A caveat of these studies is that they focused exclusively on the blood and did not assess immune responses in the liver, the site of HCV infection and inflammation. In addition, these results are based on patients treated with diverse treatment regimens, some of which are not recommended anymore. Here, we studied paired liver biopsies and blood samples prior to and after viral clearance achieved with sofosbuvir/velpatasvir. This regimen is approved in the US, Europe and other regions for the treatment of genotype 1–6 HCV infection ^{27, 28}. We provide insight into the respective roles of cytokines and bacteria in MAIT cell and monocyte activation and function and asked to what extent immune alterations in chronic HCV infection resolve upon antiviral therapy.

Materials and Methods

Study cohort

This study included 42 patients with chronic HCV infection and compensated liver disease who were treated with a 12-week course of a fixed-dose combination of sofosbuvir/velpatasvir (400 mg/100 mg p.o. once daily, Gilead Inc, Foster City, CA). The patient characteristics are shown in supplementary table 1. All patients achieved a sustained virologic response, defined as undetectable HCV RNA 24 weeks after completion of antiviral therapy. Mononuclear cells were isolated from heparin-anticoagulated blood samples prior to, at weeks 4 and 12 of therapy and at week 24 after the end of therapy. Paired liver biopsies from 37 patients with chronic HCV infection were studied prior to and at week 4 of therapy. Mononuclear cells from NIH blood donors (n=56) and livers that were not used for transplantation (n=10, Research Triangle Labs, Research Triangle Park, NC) were studied as non-viral controls. All were seronegative for HBV, HCV and HIV.

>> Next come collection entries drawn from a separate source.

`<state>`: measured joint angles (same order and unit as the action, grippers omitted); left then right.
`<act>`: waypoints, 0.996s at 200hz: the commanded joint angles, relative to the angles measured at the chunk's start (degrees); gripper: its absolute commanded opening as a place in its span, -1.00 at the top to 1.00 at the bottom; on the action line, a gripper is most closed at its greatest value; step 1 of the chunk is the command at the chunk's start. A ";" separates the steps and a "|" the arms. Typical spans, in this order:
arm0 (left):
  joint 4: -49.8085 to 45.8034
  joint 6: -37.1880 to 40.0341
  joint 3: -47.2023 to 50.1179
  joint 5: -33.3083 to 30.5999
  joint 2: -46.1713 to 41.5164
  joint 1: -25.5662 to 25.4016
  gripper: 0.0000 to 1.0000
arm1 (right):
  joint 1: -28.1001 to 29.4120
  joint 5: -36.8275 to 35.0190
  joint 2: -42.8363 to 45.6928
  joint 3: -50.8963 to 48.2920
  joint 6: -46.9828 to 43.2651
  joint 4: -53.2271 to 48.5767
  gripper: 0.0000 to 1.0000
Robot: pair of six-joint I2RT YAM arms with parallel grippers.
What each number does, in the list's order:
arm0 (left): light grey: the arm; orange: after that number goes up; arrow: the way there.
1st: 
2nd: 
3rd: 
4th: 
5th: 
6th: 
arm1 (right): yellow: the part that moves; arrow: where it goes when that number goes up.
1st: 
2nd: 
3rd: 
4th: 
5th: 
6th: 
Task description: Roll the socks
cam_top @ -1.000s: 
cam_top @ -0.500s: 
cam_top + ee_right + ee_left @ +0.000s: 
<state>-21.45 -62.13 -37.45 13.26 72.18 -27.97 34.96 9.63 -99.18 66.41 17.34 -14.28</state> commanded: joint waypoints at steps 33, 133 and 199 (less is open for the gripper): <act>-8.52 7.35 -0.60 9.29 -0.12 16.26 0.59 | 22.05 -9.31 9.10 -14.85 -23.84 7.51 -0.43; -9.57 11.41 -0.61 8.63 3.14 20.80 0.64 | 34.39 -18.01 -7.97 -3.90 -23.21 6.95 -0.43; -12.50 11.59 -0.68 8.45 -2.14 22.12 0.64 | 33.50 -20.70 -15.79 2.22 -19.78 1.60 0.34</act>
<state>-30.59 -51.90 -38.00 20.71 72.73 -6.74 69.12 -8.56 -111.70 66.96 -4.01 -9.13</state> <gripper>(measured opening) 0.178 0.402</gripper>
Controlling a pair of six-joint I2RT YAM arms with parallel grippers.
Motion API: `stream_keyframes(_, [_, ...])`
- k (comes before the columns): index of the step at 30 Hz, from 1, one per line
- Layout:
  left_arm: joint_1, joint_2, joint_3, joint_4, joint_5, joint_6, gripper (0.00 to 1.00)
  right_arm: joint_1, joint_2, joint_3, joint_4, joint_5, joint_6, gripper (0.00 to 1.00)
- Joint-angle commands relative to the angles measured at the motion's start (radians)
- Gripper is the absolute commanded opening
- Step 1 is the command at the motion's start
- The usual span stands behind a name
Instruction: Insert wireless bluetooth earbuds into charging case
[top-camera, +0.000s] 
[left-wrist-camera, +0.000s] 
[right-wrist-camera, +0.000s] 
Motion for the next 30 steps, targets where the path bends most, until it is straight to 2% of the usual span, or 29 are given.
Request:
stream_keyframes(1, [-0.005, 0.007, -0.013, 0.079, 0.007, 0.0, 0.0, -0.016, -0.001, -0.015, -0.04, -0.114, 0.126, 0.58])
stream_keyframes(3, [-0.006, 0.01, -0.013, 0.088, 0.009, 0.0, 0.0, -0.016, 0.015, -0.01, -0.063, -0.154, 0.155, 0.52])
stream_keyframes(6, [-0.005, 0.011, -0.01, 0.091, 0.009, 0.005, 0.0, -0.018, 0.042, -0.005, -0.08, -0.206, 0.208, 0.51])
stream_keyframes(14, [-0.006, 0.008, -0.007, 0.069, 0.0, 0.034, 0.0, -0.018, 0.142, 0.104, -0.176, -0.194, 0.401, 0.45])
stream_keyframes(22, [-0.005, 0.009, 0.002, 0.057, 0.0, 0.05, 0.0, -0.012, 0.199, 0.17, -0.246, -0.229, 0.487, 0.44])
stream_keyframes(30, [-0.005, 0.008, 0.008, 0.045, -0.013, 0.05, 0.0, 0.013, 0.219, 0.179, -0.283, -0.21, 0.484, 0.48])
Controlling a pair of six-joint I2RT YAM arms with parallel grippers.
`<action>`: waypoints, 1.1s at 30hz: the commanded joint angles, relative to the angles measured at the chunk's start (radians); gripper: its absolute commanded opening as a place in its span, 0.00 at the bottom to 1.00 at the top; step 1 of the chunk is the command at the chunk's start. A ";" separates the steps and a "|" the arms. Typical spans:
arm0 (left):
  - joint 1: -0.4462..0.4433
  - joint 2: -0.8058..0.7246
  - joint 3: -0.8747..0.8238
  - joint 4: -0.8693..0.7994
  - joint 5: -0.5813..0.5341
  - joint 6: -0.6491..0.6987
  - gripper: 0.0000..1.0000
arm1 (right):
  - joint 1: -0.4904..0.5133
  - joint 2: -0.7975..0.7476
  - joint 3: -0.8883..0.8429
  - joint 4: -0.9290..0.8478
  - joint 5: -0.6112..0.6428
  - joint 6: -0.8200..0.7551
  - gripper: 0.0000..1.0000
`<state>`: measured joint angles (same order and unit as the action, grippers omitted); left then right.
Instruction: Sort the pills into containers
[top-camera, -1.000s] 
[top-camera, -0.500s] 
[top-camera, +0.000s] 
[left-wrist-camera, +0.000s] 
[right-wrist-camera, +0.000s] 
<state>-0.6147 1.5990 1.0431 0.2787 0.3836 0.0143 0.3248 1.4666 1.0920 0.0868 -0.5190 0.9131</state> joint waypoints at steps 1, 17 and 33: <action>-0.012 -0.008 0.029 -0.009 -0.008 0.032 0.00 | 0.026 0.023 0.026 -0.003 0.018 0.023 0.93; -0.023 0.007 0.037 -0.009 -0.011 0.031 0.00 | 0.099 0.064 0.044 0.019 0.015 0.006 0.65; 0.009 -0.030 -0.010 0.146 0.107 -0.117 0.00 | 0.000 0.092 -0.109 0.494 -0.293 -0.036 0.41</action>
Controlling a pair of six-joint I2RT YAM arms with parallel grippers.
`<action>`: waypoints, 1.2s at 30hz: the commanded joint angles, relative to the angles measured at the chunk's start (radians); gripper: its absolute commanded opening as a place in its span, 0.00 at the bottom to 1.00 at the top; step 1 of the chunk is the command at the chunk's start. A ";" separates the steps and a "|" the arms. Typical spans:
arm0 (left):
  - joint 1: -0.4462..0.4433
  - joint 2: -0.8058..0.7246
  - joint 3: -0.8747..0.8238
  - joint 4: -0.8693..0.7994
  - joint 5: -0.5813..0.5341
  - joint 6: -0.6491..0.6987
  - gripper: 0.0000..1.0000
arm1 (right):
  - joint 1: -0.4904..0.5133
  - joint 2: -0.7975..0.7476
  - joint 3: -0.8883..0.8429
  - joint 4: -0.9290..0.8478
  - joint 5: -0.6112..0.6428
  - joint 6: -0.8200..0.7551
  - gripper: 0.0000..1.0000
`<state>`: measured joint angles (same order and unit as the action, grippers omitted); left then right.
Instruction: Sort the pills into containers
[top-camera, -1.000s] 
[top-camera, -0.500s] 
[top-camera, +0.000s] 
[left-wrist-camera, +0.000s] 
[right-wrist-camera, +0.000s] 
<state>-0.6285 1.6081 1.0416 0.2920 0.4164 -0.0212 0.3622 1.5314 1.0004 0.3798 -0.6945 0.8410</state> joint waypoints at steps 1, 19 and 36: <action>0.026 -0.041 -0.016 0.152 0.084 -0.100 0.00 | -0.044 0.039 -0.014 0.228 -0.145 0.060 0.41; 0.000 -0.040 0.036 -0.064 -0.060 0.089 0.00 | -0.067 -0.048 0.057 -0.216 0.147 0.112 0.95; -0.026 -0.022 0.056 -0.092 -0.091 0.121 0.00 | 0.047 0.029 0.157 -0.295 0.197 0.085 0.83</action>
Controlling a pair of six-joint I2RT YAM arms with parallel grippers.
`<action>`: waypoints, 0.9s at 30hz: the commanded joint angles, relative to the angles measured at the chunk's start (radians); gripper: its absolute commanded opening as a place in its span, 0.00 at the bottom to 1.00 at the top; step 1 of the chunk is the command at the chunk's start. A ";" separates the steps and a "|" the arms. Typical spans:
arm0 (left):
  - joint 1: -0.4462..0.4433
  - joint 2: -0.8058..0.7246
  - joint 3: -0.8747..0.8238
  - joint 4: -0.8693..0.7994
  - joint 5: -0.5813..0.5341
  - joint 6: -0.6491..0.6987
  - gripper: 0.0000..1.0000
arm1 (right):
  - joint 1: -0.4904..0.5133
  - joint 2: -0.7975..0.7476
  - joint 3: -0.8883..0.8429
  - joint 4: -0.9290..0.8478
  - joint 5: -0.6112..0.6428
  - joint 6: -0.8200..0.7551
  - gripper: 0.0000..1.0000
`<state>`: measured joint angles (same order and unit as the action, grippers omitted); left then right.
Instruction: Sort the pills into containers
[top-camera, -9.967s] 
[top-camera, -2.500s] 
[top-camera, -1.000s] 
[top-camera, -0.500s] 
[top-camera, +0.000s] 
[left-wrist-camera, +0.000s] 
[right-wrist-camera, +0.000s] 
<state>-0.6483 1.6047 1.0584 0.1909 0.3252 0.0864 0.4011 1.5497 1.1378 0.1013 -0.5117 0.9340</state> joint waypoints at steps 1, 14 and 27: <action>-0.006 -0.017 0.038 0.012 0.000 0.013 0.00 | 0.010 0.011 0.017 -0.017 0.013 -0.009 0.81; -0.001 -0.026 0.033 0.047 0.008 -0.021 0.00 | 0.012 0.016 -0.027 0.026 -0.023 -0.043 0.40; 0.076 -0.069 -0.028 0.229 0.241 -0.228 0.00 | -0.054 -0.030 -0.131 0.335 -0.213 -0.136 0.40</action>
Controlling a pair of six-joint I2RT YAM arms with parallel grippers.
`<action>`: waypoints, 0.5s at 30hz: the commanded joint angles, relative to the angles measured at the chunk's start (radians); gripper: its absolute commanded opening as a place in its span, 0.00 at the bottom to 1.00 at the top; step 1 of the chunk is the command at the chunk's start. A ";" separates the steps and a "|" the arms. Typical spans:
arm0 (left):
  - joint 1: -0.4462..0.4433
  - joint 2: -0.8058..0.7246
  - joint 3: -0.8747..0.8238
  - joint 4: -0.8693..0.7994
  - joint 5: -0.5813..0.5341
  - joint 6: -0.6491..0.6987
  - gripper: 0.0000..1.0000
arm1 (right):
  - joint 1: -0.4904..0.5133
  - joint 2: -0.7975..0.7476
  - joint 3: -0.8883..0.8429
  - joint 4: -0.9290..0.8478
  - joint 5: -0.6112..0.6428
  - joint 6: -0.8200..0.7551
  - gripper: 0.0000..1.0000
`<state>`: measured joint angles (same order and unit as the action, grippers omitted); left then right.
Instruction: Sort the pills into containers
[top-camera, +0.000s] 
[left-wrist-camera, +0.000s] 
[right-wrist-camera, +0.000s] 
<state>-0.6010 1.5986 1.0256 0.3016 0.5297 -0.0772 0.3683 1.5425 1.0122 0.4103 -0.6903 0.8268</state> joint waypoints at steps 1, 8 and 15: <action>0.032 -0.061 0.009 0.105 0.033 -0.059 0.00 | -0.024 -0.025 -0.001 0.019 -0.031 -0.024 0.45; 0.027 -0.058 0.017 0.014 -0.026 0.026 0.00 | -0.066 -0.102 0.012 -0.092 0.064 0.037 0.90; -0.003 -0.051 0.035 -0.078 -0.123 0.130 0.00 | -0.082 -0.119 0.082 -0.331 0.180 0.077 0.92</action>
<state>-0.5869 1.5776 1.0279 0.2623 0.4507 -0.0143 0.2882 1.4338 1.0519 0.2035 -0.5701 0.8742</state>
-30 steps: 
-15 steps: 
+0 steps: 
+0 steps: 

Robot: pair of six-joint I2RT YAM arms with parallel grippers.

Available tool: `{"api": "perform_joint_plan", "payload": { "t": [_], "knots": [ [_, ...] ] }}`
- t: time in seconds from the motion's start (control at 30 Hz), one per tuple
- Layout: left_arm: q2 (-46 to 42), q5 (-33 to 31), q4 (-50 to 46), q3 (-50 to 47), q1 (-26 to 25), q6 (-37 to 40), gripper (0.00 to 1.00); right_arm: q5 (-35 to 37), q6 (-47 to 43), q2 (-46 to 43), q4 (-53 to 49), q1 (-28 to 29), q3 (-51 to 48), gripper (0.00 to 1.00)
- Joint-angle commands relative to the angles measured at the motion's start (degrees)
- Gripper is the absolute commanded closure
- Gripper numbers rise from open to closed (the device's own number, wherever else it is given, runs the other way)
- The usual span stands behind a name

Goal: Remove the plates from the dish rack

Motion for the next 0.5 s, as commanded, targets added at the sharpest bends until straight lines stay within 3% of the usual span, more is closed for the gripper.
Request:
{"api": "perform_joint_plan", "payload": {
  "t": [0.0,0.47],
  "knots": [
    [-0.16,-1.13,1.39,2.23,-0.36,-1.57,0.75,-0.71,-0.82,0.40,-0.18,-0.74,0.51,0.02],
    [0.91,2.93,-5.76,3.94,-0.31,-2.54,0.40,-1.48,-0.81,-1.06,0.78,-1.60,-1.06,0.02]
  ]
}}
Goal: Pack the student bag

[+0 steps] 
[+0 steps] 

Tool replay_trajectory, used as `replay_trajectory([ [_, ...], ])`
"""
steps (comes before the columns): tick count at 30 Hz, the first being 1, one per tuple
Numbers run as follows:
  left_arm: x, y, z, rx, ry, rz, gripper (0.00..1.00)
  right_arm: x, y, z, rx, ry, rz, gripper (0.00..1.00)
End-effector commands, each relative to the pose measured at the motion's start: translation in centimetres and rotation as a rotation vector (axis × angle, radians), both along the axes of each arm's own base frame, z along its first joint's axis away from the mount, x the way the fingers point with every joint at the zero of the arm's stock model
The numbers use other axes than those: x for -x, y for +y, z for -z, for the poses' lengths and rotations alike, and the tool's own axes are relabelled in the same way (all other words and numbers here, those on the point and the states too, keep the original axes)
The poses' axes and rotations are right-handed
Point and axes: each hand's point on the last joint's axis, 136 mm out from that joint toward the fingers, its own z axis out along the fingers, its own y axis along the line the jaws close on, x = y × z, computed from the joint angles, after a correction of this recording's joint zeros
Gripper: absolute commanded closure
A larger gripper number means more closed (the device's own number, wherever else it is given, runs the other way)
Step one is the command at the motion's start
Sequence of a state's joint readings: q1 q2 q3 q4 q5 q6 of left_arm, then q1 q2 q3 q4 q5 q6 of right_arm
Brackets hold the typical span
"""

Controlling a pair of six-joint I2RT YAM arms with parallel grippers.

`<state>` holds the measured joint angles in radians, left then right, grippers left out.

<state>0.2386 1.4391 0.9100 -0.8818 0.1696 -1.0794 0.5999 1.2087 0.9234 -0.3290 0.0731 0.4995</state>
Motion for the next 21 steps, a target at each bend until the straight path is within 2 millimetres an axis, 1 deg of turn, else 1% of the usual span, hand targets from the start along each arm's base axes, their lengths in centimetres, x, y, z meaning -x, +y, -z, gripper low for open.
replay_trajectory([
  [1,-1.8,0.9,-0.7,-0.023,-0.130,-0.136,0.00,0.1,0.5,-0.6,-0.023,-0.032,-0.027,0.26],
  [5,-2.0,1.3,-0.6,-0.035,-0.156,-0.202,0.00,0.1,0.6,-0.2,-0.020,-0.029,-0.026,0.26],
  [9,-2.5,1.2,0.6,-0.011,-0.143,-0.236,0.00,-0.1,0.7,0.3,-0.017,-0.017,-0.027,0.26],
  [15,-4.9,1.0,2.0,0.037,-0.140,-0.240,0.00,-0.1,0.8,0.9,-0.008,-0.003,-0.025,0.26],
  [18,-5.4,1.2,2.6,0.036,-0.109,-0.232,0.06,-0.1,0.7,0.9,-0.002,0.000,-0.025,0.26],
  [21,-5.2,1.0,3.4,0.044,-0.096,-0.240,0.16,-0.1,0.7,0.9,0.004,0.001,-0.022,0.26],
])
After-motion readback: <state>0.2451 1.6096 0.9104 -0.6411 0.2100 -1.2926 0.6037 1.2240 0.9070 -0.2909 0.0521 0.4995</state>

Liver biopsies were graded by an expert hepatopathologist at the NIH using the modified Knodell scoring system to grade inflammation and the ISHAK scoring system to stage fibrosis. The FIB-4 index was calculated based on platelet count, alanine aminotransferase (ALT) and aspartate aminotransferase (AST) activity and age ^{29, 30}. All patients gave written informed consent for research testing under protocol NCT02468648 (clinicaltrials.gov) approved by the institutional review board of NIDDK/NIAMS. All authors had access to the study data and reviewed and approved the final manuscript.

Serological analysis

Serum HCV RNA was quantified using the Cobas TaqMan real-time PCR (Roche Molecular Diagnostics, Branchburg, NJ) with a lower limit of detection of 10 IU/ml and a lower limit of quantification of 25 IU/ml.

Plasma analyses

IL-18 was quantified in human plasma samples and in supernatants from E. coli-stimulated PBMC using the Human IL-18 Platinum ELISA (eBioscience, San Diego, CA).

Isolation of lymphocytes from liver and blood

Liver biopsies from chronic HCV patients prior to and at week 4 of antiviral therapy were placed in RPMI, mechanically homogenized and washed with PBS.

Non-parenchymal cells from livers not used for transplantation (Triangle Research Labs, Research Triangle Park, NC) were studied for comparison. Cells were shipped overnight in Dulbecco’s Modified Eagle’s Medium (DMEM) with 4.5 g/L glucose. The next day debris and residual parenchymal cells were removed by centrifugation on a 37% Percoll gradient and intrahepatic lymphocytes were isolated by density gradient centrifugation using Ficoll-Histopaque (Mediatech, Manassas, VA).

PBMC were separated from heparin-anticoagulated blood on Ficoll-Histopaque density gradients and washed three times with phosphate-buffered saline (PBS, Mediatech). PBMC were either studied immediately together with cells isolated from paired liver biopsies or cryopreserved in 70% fetal bovine serum (FBS, Serum Source International, Charlotte, NC), 20% RPMI1640 (Mediatech) and 10% DMSO (Sigma Aldrich, St. Louis, MO).

Flow cytometry

(i) Staining of paired blood and liver samples

Mononuclear cells were stained with ethidium monoazide (EMA, Sigma-Aldrich), anti-CD161-BV421, anti-CD16-V500, anti-CD8-BV605, anti-CD19-PECy5, anti-CD107a-PE (BD Biosciences), anti-TCRVα7.2-FITC, anti-CD3-AlexaFluor700 and anti-CD14-PE-Cy7 (Biolegend) on the day they were isolated from blood samples and liver biopsies. Anti-CD69-APC-Cy7 (Biolegend), anti-HLA-DR-BV711 and anti-CD107a-PE (BD Biosciences) were included to assess activation (CD69, HLA-DR) and degranulation (CD107a).

MAIT cells were identified as CD3⁺CD161⁺TCRVα7.2⁺ cells and studied in 35 paired blood samples and 32 paired liver biopsies prior to and at week 4 of antiviral therapy. Monocytes were identified as SSC^highHLA-DR⁺CD14⁺ cells and studied in 34 paired blood samples and 29 paired liver biopsies prior to and at week 4 of therapy. Liver biopsies with less than 41 events in the MAIT cell gate were excluded from analysis for activation and degranulation markers. CD14⁺⁺CD16⁻, CD14⁺⁺CD16⁺ and CD14⁺CD16⁺⁺ monocyte subsets were identified as described ³¹ and analyzed for activation marker expression if their event counts exceeded the 25^th percentile of the respective subset in all liver biopsies (n=33, 33, 23 and 23 events, respectively).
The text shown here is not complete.